#### [How to complete this task]
Among the entries below, please repeat exactly and only the lines from the line containing "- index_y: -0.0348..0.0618" to the line containing "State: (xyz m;", both lines included.

#### [Available data]
──────────────────────────────
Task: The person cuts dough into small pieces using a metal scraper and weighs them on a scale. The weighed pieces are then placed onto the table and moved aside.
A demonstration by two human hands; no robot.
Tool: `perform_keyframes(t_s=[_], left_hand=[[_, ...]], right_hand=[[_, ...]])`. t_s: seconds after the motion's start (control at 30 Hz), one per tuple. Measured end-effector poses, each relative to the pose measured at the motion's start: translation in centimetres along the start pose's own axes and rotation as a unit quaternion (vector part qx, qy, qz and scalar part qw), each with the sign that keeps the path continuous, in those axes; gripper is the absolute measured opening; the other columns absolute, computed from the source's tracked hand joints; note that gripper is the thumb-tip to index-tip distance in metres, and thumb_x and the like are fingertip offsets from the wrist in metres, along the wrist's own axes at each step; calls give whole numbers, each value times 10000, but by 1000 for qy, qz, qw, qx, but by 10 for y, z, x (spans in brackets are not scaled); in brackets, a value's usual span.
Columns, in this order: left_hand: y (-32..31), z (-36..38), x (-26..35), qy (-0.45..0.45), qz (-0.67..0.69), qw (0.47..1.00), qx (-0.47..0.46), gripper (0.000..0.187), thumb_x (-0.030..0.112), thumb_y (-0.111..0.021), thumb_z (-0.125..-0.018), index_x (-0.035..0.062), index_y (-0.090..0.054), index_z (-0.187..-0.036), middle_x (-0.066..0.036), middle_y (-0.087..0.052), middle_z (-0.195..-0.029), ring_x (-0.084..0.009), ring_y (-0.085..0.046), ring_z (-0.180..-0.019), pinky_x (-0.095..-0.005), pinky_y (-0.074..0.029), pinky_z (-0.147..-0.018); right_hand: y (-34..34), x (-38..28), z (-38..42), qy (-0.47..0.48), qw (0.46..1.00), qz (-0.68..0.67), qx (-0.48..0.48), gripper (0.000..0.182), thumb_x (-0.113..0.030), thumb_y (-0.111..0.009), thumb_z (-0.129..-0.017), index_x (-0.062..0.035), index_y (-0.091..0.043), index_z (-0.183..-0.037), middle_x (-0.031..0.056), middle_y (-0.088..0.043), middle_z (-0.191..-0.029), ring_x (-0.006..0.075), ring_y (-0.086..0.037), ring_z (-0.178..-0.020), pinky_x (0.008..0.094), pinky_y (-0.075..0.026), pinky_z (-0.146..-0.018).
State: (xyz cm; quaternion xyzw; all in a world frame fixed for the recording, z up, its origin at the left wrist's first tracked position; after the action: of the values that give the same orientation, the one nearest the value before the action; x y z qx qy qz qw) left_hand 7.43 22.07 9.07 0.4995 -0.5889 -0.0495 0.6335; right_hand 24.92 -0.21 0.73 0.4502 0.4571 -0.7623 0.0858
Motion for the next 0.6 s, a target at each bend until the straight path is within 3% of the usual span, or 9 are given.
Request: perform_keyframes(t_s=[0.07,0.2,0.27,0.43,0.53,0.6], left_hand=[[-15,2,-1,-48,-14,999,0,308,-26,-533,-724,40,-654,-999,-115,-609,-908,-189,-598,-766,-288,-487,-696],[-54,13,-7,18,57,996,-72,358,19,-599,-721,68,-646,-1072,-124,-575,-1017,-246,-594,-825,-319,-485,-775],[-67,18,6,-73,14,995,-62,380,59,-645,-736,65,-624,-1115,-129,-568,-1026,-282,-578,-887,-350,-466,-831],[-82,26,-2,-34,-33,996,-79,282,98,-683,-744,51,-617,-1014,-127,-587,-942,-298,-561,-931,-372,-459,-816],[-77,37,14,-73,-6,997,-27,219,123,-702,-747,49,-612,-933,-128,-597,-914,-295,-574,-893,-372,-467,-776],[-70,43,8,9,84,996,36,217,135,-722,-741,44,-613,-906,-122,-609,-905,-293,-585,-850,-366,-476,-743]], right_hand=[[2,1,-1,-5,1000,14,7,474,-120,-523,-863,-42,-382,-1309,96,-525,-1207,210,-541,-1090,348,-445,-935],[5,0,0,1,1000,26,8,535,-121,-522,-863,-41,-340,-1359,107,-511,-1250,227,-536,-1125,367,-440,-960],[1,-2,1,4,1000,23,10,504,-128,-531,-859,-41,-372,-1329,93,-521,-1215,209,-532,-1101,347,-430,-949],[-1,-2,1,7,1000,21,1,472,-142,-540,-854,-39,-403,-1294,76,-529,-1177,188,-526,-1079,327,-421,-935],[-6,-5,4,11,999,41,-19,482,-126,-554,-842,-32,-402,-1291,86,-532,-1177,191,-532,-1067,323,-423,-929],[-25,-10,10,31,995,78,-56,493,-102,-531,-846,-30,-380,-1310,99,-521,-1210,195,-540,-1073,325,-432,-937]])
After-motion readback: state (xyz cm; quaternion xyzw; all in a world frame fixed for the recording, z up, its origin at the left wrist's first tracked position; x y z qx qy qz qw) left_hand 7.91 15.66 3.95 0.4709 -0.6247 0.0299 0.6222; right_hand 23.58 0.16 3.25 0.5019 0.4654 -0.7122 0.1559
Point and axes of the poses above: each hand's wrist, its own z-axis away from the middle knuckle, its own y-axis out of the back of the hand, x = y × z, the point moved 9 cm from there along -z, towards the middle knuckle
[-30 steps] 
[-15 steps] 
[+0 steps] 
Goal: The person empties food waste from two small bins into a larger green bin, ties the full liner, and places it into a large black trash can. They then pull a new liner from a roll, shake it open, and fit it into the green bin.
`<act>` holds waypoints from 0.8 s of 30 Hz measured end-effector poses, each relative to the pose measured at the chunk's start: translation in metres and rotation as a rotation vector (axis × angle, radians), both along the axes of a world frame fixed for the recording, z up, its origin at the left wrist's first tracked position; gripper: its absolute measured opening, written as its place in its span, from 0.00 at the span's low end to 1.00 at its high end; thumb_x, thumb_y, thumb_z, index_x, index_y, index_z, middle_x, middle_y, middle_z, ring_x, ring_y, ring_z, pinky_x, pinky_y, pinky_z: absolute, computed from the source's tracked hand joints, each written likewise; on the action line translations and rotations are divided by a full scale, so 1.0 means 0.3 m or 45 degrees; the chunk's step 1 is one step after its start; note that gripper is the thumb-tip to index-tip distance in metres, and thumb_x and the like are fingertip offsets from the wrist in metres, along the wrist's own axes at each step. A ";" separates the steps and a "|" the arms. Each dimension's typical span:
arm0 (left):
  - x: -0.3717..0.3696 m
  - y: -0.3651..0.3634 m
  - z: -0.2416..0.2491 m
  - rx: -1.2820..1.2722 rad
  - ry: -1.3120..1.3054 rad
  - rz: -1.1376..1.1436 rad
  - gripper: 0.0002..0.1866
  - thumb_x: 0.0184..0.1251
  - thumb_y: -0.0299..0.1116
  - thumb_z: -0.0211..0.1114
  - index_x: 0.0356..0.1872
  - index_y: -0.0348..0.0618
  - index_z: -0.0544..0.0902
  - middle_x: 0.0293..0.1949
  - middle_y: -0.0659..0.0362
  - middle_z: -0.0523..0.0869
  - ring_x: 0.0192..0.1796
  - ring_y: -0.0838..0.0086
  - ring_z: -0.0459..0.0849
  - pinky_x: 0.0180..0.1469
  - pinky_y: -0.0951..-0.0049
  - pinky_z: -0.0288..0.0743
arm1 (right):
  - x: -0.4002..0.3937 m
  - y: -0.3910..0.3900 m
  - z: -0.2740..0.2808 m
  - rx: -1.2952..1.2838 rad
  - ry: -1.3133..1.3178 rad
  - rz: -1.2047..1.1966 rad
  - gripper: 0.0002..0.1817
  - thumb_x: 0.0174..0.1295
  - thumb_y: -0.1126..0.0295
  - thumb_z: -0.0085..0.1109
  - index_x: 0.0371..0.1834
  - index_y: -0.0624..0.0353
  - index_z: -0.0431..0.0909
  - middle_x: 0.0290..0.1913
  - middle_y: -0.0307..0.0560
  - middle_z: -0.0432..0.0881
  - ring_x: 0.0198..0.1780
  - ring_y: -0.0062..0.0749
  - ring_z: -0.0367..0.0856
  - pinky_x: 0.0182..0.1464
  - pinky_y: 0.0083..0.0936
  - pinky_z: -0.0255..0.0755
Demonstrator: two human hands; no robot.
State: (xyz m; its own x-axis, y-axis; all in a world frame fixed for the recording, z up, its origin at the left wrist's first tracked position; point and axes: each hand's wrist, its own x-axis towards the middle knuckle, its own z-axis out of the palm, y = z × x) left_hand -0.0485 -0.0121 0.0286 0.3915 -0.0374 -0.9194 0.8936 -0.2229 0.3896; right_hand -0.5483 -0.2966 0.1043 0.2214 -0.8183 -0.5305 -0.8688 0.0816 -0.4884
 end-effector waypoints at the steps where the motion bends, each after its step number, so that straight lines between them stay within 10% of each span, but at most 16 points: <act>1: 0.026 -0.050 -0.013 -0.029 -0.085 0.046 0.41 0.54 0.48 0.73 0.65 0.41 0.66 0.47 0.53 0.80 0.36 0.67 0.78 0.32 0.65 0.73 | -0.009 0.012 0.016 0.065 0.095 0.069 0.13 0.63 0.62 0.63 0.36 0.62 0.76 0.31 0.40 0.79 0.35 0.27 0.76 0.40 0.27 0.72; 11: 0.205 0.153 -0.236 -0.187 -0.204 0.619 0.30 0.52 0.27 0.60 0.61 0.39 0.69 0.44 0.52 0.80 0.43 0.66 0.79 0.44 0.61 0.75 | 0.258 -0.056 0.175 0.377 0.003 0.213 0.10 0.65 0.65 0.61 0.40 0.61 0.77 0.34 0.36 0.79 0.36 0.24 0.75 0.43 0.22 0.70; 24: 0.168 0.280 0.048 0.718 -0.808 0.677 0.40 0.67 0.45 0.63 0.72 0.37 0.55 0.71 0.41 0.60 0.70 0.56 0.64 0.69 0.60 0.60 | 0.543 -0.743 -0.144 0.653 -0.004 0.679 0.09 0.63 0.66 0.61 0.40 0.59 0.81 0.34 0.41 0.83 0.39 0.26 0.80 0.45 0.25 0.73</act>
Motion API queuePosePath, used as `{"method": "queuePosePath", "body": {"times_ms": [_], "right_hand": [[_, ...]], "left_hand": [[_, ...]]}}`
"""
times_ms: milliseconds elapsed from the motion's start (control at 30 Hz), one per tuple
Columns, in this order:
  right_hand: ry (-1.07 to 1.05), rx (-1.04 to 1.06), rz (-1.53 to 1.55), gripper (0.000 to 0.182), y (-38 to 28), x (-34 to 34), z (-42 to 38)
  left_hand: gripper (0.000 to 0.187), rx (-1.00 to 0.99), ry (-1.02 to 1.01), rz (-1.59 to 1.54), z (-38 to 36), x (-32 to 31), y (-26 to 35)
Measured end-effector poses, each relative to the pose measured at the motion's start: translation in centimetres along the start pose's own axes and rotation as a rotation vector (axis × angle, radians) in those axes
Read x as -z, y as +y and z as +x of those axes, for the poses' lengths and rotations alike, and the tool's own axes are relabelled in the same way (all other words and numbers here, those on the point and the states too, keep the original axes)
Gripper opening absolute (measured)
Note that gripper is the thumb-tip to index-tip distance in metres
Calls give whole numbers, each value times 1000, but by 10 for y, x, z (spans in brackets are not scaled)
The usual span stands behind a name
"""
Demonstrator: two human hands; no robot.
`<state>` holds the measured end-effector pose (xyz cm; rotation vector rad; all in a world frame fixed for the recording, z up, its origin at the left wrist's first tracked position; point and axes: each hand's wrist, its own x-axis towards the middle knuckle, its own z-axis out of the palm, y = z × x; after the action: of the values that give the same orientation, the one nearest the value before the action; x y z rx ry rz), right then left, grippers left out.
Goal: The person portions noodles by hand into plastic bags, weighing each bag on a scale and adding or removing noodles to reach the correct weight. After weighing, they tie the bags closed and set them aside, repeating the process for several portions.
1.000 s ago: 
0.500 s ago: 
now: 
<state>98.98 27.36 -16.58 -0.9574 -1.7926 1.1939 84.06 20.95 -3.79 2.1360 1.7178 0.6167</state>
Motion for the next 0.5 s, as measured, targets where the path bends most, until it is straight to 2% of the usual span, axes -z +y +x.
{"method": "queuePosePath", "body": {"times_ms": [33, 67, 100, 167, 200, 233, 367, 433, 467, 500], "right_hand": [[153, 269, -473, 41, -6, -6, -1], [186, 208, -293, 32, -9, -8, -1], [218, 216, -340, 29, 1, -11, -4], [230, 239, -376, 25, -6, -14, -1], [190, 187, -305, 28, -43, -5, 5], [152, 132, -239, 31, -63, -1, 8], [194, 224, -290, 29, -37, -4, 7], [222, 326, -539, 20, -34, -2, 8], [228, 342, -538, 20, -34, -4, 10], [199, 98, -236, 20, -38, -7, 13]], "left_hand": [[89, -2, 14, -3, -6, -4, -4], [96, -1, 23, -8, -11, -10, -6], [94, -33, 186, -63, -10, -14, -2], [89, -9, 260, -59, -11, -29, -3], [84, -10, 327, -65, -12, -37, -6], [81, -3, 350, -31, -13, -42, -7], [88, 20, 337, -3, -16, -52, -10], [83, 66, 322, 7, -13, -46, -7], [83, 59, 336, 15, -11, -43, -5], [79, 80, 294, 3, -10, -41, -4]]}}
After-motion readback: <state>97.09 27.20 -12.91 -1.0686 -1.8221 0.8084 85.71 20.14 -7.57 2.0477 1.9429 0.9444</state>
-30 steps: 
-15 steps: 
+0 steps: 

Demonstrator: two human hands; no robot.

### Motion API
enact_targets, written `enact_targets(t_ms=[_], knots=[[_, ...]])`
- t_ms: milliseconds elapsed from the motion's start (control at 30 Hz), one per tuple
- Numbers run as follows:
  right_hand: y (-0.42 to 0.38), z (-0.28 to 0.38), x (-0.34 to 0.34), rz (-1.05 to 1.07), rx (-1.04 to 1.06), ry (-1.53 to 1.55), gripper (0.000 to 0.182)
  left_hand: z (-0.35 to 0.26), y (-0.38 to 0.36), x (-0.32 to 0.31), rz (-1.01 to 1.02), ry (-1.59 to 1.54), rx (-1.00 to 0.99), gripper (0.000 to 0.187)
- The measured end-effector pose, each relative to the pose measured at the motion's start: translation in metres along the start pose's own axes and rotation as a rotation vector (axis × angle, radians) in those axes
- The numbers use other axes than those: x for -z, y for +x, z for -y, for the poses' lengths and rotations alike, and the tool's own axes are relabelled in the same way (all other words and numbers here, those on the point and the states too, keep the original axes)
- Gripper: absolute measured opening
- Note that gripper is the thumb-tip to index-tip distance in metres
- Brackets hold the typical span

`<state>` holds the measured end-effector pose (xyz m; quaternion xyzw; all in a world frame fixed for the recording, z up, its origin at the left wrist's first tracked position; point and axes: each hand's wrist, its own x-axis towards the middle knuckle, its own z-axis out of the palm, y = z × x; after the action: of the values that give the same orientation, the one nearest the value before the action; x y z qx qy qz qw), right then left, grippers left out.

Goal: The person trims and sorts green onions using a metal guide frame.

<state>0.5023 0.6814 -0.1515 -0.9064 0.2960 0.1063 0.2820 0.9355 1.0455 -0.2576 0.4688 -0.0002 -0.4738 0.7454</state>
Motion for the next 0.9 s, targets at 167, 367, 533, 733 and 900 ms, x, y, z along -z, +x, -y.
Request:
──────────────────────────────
#### [Task answer]
  - index_y: -0.0348..0.0618
  - index_z: -0.0544..0.0902
  - middle_x: 0.0293..0.1949
  - middle_y: -0.0659..0.0362
  - middle_z: -0.0523..0.0869
  - ring_x: 0.0192..0.1796
  - ring_y: -0.0838..0.0086
  - ring_z: -0.0459..0.0849
  - pinky_x: 0.0180..0.1469
  - pinky_y: -0.0951..-0.0049
  - pinky_z: -0.0288..0.0743
arm1 (right):
  - x: -0.4002..0.3937 m
  - y: -0.3910..0.3900 m
  - z: -0.2740..0.2808 m
  - rx: -1.2952..1.2838 rad
  - ry: -1.3133..1.3178 rad
  - rz: -1.2047..1.1966 rad
  - gripper: 0.0002..0.1817
  - thumb_x: 0.0174..0.1295
  - thumb_y: -0.1126..0.0295
  - thumb_z: -0.0085..0.1109
  - index_x: 0.0371..0.1834
  - index_y: -0.0624..0.0353
  - index_z: -0.0431..0.0909
  - middle_x: 0.0290..0.1913
  - middle_y: -0.0307..0.0560
  - middle_z: -0.0432..0.0881
  - ring_x: 0.0198..0.1780
  - ring_y: -0.0062..0.0749
  - ring_z: -0.0367..0.0856
  - pinky_x: 0.0182..0.1464
  - pinky_y: 0.0083..0.0936
  - pinky_z: -0.0255..0.0755
Demonstrator: two human hands; no robot.
State: (xyz m; its own x-axis, y-axis; all in a world frame fixed for the recording, z up, its origin at the left wrist's first tracked position; point and axes: each hand's wrist, its own x-axis towards the middle knuckle, its own z-axis out of the palm, y = z × x) left_hand -0.0485 -0.0121 0.0286 0.3915 -0.0374 -0.9194 0.8936 -0.2229 0.3896; right_hand -0.5483 -0.2966 0.1043 0.2214 -0.8183 -0.5305 -0.8688 0.0816 -0.4884

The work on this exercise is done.